Sometimes ceremony dates change unexpectedly because of adverse weather, war, or the death of a prominent person.

For example, recording the male and female initiation ceremonies of the Pokot people in northern Kenya took more than three years.

Reaching remote ethnic communities means driving through very difficult terrain to places beyond roads and maps.

Beckwith says, “You have to be open to serendipity, then trust people to help you.’

They have travelled on camels, sailing dhows and in dugout canoes.

“To get into Surma in Ethiopia, near the border with Sudan, we had to organise a mule train of 15 animals with everything we needed for a five-week stay,” Beckwith said.

They keep a journal of each day’s experiences, the people they have met and the ceremonies witnessed.
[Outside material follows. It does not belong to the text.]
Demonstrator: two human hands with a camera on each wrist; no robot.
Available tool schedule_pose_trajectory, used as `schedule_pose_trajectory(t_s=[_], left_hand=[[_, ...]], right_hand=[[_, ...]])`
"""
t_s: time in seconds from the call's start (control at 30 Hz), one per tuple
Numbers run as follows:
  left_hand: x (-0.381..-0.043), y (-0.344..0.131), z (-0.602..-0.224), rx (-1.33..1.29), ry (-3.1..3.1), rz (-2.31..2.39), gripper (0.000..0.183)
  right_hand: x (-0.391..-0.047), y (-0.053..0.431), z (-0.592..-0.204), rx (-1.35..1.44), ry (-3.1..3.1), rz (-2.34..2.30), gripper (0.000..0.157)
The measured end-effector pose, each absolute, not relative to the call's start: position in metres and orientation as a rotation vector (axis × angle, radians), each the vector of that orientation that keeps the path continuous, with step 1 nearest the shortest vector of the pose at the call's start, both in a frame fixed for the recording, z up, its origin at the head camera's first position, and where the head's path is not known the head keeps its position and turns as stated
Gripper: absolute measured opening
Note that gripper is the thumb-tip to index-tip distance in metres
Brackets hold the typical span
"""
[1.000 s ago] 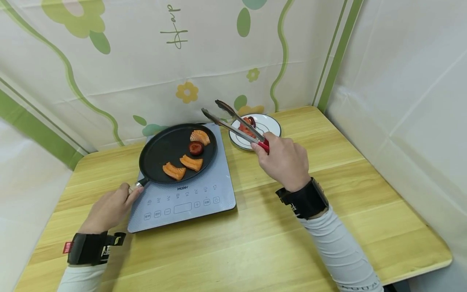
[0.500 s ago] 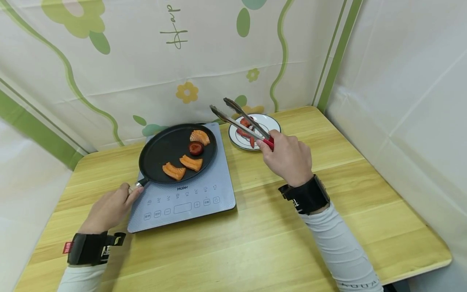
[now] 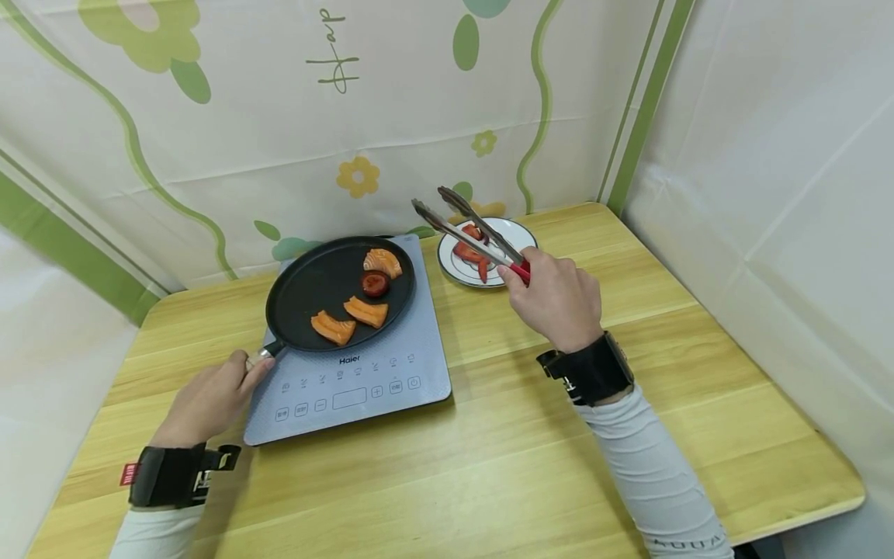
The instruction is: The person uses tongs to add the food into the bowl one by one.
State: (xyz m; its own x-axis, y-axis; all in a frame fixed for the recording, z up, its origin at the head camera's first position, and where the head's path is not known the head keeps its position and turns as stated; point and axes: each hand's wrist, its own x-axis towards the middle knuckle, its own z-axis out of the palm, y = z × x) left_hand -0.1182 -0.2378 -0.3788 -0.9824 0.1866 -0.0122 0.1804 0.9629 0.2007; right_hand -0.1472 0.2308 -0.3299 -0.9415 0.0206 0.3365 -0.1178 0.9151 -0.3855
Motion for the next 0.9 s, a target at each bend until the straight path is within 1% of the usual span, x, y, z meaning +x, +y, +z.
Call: schedule_pose_trajectory(t_s=[0.9], left_hand=[[-0.118, -0.237, -0.378, 0.284, 3.075, 0.319, 0.054]], right_hand=[[-0.159, 0.243, -0.341, 0.011, -2.819, 0.593, 0.045]])
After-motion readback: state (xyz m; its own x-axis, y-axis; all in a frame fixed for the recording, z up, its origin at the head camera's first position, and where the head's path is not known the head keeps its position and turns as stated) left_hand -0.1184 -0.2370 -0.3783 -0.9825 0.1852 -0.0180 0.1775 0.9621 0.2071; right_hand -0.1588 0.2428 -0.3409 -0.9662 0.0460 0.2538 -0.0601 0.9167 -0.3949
To date they have over 200 handwritten journals.

Of particular interest in Africa Twilight is the royal families in the Congo, a country that has been very difficult for them to enter.

Fisher says that for African Twilight they had to travel farther than they did for previous books to find ceremonies that are still happening.

A chief of the Wadabe people of Niger, after meticulously perusing African Twilight, described it as “medicine not to forget.”

Consequently, the two are keen to ensure the long-term preservation of their material.

Now both in their 70s, Beckwith and Fisher are looking for a place to house their collection of more than 500,000 images, a thousand hours of film, and complete exhibition pieces, most likely through a digital platform.